PROBLEM DESCRIPTION: Once the line with "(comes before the" is found in the entries below, repeat it and each following line exactly, up to and including the line with "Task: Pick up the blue". Add no other lines.

MATERIAL FOR THE TASK:
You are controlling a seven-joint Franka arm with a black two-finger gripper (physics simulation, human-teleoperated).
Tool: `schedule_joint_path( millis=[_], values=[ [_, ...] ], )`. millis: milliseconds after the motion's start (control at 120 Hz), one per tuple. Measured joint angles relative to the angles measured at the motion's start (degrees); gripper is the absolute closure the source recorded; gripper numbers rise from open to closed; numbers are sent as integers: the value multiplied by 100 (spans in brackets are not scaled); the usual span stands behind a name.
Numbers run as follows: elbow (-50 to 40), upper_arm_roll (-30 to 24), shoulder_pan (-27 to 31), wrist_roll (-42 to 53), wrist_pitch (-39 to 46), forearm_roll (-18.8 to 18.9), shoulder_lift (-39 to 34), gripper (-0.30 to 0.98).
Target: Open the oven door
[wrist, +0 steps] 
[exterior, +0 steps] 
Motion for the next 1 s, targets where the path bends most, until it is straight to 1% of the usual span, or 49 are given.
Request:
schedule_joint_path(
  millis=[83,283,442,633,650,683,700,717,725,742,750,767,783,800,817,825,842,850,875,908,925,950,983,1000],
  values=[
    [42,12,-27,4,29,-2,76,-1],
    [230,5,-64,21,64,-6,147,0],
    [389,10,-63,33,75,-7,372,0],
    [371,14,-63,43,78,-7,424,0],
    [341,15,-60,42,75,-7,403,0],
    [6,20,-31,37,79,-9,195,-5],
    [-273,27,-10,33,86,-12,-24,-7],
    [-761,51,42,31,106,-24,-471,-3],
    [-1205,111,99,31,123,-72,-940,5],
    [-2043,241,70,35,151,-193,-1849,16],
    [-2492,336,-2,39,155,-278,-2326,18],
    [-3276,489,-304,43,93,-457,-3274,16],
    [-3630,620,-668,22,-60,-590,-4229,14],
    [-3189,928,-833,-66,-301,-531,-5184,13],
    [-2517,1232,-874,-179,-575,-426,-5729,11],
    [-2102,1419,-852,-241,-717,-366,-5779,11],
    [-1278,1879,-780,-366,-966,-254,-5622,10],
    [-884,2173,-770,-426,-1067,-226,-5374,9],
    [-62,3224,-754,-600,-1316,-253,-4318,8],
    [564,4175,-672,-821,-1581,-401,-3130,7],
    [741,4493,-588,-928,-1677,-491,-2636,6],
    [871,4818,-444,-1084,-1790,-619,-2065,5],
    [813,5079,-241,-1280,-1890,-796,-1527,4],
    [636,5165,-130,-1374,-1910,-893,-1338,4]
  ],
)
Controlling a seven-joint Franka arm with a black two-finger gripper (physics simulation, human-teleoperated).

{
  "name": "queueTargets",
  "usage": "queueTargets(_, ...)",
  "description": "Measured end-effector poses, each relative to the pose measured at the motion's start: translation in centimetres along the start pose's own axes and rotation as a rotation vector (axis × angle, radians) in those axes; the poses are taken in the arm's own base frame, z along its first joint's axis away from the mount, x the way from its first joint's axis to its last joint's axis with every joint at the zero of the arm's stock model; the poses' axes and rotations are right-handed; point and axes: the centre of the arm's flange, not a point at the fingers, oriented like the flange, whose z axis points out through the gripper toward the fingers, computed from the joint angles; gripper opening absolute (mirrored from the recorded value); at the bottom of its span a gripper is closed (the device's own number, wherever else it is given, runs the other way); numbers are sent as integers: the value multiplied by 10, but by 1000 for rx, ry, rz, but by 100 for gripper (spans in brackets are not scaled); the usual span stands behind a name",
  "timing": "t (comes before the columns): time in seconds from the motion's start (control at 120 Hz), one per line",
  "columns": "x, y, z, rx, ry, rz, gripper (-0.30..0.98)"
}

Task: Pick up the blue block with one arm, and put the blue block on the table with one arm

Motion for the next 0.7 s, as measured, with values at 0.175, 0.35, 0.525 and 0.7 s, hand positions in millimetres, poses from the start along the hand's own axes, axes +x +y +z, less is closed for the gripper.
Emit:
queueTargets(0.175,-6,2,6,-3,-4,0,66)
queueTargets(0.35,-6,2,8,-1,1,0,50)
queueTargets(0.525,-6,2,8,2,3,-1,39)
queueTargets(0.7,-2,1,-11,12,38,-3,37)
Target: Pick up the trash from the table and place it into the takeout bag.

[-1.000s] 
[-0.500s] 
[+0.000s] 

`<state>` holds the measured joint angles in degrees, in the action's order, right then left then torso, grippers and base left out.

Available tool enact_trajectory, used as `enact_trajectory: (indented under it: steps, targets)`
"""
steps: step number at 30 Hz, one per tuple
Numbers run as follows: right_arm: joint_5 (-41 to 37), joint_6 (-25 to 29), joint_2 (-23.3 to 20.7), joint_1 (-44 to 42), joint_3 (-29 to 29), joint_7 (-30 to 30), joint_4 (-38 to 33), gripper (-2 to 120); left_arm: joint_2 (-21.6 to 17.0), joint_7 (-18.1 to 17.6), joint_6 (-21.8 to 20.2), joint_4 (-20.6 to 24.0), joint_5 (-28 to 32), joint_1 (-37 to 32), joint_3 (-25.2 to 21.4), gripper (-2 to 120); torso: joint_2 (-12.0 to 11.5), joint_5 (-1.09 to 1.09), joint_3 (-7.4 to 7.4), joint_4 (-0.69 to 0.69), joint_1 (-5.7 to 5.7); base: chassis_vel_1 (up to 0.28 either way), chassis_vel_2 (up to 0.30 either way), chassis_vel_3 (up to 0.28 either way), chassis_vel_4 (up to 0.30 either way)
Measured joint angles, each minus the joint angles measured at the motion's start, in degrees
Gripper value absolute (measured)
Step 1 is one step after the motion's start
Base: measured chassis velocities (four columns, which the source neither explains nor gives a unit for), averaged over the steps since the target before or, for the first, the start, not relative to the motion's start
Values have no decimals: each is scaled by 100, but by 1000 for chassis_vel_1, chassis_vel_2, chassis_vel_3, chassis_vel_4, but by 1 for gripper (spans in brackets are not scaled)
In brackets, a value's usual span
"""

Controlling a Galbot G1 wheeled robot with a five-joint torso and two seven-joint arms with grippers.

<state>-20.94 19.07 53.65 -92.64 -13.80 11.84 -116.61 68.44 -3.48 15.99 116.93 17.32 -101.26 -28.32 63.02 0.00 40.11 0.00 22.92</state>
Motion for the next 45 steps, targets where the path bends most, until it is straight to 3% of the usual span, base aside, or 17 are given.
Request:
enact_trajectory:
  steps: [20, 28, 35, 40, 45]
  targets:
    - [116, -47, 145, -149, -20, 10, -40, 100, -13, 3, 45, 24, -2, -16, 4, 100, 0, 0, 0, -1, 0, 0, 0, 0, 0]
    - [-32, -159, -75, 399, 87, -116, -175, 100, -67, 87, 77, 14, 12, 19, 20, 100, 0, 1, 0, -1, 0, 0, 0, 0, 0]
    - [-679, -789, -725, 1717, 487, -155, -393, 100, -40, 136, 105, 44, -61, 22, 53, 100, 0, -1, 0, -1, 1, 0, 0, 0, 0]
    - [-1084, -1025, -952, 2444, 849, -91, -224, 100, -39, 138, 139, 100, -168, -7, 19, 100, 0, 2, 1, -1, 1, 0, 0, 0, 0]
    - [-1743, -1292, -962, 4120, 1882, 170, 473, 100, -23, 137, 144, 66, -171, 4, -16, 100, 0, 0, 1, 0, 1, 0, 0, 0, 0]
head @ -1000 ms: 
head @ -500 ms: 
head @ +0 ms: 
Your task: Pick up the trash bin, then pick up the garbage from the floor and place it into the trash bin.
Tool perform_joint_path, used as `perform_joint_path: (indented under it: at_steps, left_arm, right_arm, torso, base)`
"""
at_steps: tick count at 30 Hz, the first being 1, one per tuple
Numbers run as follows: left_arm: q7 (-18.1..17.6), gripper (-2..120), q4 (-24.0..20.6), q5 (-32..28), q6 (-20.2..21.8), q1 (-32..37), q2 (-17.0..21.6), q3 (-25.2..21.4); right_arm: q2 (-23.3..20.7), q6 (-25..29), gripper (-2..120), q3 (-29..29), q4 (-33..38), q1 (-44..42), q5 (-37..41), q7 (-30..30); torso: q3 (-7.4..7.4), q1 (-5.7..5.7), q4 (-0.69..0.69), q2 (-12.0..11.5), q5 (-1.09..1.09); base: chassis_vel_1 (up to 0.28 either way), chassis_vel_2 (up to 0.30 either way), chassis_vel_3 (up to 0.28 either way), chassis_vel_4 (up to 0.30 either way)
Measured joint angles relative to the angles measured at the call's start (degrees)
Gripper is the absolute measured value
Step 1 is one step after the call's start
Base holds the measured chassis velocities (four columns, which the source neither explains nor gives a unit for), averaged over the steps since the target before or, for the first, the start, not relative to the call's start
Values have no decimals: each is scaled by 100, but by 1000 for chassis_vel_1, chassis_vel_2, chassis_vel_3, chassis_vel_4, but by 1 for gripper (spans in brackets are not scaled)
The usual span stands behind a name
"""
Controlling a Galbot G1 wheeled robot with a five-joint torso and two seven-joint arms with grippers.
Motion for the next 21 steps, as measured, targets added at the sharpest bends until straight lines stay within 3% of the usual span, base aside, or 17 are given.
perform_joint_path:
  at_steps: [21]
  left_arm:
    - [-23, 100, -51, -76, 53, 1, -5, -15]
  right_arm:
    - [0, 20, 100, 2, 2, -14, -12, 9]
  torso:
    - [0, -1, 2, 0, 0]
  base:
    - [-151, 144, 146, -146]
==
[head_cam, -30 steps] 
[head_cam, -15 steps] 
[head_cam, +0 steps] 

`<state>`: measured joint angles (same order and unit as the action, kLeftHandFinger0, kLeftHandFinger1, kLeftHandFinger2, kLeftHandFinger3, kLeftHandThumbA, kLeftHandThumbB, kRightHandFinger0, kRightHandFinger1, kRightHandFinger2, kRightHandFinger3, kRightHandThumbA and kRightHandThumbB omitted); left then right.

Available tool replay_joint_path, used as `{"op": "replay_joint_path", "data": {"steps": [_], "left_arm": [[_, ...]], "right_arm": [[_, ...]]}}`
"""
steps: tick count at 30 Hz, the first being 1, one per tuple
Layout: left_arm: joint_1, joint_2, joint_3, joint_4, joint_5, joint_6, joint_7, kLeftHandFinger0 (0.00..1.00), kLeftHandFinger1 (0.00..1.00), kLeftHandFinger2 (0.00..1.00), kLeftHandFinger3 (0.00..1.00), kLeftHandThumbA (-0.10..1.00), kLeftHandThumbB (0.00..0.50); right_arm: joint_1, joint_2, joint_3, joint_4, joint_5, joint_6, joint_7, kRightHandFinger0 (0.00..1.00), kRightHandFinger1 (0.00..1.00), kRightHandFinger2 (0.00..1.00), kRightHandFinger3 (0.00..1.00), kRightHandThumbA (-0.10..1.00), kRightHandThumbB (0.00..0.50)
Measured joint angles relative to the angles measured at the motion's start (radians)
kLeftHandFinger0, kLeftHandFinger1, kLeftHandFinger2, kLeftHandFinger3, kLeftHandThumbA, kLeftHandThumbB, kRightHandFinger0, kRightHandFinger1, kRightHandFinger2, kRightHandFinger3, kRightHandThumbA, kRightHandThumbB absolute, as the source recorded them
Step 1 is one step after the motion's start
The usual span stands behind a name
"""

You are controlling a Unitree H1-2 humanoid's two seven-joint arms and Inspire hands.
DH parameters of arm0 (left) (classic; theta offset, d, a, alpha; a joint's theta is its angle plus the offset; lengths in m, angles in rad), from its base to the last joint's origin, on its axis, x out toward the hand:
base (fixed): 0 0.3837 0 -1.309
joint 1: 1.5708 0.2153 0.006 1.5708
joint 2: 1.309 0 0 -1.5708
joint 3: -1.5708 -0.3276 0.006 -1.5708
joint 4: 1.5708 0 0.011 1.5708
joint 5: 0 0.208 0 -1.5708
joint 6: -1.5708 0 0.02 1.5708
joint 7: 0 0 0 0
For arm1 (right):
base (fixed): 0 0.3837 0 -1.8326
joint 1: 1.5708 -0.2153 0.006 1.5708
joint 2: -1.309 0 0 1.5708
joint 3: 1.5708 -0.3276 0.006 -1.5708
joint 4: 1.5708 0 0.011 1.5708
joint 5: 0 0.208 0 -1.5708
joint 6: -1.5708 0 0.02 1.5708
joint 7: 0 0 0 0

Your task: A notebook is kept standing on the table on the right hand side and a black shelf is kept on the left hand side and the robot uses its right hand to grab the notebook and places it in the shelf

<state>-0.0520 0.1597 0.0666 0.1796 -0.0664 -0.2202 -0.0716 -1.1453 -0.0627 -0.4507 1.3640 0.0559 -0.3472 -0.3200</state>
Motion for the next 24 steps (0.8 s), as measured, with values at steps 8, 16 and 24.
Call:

ANSWER SECTION:
  "timing": "t (comes before the columns): time in seconds from the motion's start (control at 120 Hz), one per line",
  "columns": "x, y, z, rx, ry, rz, gripper (-0.30..0.98)"
}

Task: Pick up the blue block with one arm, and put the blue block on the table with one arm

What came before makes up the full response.